An alternative would be to use articulations, which would handle this case just fine, although they may require relatively small time-steps if the angular velocities become large.

Answer 10 · 2022-02-28T14:43:51.000Z

Awesome. I'm happy with this. Thanks @kstorey-nvidia ❤️

Answer 11 · 2022-03-14T19:25:06.000Z

An update on this, it has worked well!

Overall much more reliable and absolutely zero issues with gaps between any rigids.

Until today.

gaps_5_thereturn.pxd2

gaps5_thereckoning.mp4

As you can tell:

0 gaps, all is well
1 gap, things seem stable
2 gaps, trouble is brewing
3 gaps, chaos ensues

This is with TGS and PxD6Joint with locked linear limits. The problem goes away with PGS, except when distances grow even larger. With larger distances and PGS, I'm able to increase the number of position iterations to 256 and reduce the timestep to 5 ms or less to work around it.

I suspect (and would accept) that this isn't the same problem as before, or even a "bug" in the system, but rather that it is simply a difficult problem to solve. Is there anything I'm overlooking, is there a way of getting this type of setup to run smoothly?

Answer 12 · 2022-03-15T10:14:40.000Z

Hi Alan

I wasn't able to open up your PVD file for some reason, so I can't see the behaviour. However, I do have something you could try that I've got working locally that resolves your original issue without needing to switch around bodies in the pair.

Please go to DyConstraintSetup.cpp and find the preprocessRows function.

Find the line that looks like this:

if(groupMajorId == 4 || (groupMajorId == 8 && preprocessLinear))

and remove the check for preprocessLinear (or just set the calling code to true for this in the TGS solver).

The TGS solver disables pre-processing linear constraints, whereas the PGS solver doesn't.

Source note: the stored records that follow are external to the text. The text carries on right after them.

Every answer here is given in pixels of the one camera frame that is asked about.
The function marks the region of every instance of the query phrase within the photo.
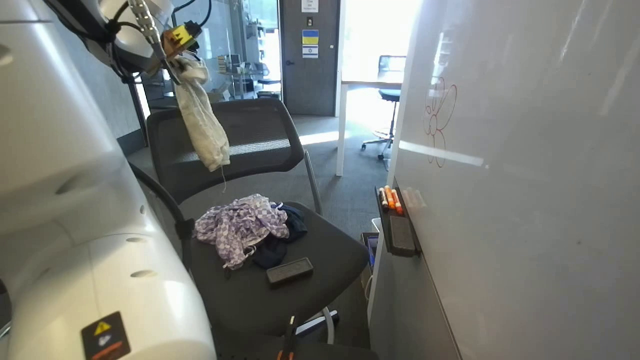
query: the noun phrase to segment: paper sign
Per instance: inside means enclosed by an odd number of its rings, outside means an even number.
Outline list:
[[[320,39],[320,32],[318,30],[303,30],[302,31],[302,45],[317,45]]]
[[[302,12],[303,13],[317,13],[318,12],[318,0],[302,0]]]
[[[317,59],[318,58],[318,45],[302,45],[302,58],[303,59]]]

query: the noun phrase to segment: purple checkered cloth
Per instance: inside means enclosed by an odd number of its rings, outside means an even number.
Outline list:
[[[237,269],[268,234],[289,237],[287,213],[271,204],[269,198],[253,194],[215,206],[196,221],[196,238],[216,246],[224,267]]]

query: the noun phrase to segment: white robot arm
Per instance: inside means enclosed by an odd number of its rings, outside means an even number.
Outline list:
[[[91,15],[65,19],[96,38],[121,4],[49,3],[58,15]],[[172,7],[154,4],[161,24]],[[0,9],[0,279],[13,307],[0,359],[215,359],[202,299],[50,11],[40,0]],[[145,69],[154,51],[129,33],[117,34],[123,66]],[[91,42],[96,57],[108,53]]]

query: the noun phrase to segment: blue office chair
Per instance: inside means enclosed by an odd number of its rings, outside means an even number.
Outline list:
[[[404,72],[404,63],[406,56],[391,56],[382,55],[378,60],[378,78],[383,79],[386,75],[397,75]],[[384,160],[385,150],[391,147],[394,141],[394,128],[396,126],[396,107],[400,102],[400,90],[394,89],[379,89],[378,93],[383,100],[392,101],[394,103],[394,113],[391,116],[391,126],[389,132],[384,133],[381,131],[374,131],[373,134],[378,138],[375,140],[369,140],[362,142],[362,150],[367,148],[369,143],[385,143],[382,151],[378,154],[378,159]]]

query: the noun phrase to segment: sign
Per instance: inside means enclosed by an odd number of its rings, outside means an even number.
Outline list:
[[[87,325],[80,336],[86,360],[116,360],[131,352],[119,311]]]
[[[318,30],[303,30],[302,31],[302,45],[317,45],[320,40],[320,31]]]
[[[302,12],[303,13],[317,13],[318,12],[318,0],[302,0]]]
[[[318,58],[318,45],[302,45],[302,58],[303,59],[317,59]]]

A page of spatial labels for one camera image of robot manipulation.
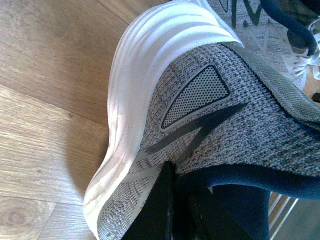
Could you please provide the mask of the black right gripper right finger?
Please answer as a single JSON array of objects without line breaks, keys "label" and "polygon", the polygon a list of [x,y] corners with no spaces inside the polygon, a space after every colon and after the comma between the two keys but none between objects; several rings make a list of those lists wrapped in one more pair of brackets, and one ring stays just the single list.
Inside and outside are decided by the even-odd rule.
[{"label": "black right gripper right finger", "polygon": [[268,240],[270,191],[210,185],[180,176],[174,183],[173,239]]}]

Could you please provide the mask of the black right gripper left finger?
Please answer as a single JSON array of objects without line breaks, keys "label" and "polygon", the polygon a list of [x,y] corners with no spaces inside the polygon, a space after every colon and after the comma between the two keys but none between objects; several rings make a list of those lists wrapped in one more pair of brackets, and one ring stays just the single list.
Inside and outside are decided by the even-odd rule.
[{"label": "black right gripper left finger", "polygon": [[174,215],[174,166],[166,161],[124,240],[171,240]]}]

Part of the data used by TGS for linear constraints is computed on-the-fly and I was not at all confident that orthogonalization would work correctly so I disabled it for safety's sake. I went back to check this due to the issue you reported earlier and confirmed that the original code does actually work and the derived values computed match expectations.

You are right that these problems are very difficult to solve because the constraint anchors are so far offset from the COM of one of the bodies. This means that any forces applied at the anchor point (where work is done by the constraint) introduce a large torque acting on that body. This kind of offset also results in the effective mass ratio at the constraint becoming large because the effective mass of the body that is offset from the joint decreases.

At the moment, the best bets are as follows:
(1) Try the pre-processing change I suggested to see if it improves things
(2) Consider increasing the inertia on the bodies if you separate them like this. This would control the mass ratio better.
(3) Consider using an articulation. Articulations should handle this kind of large effective mass ratio more robustly.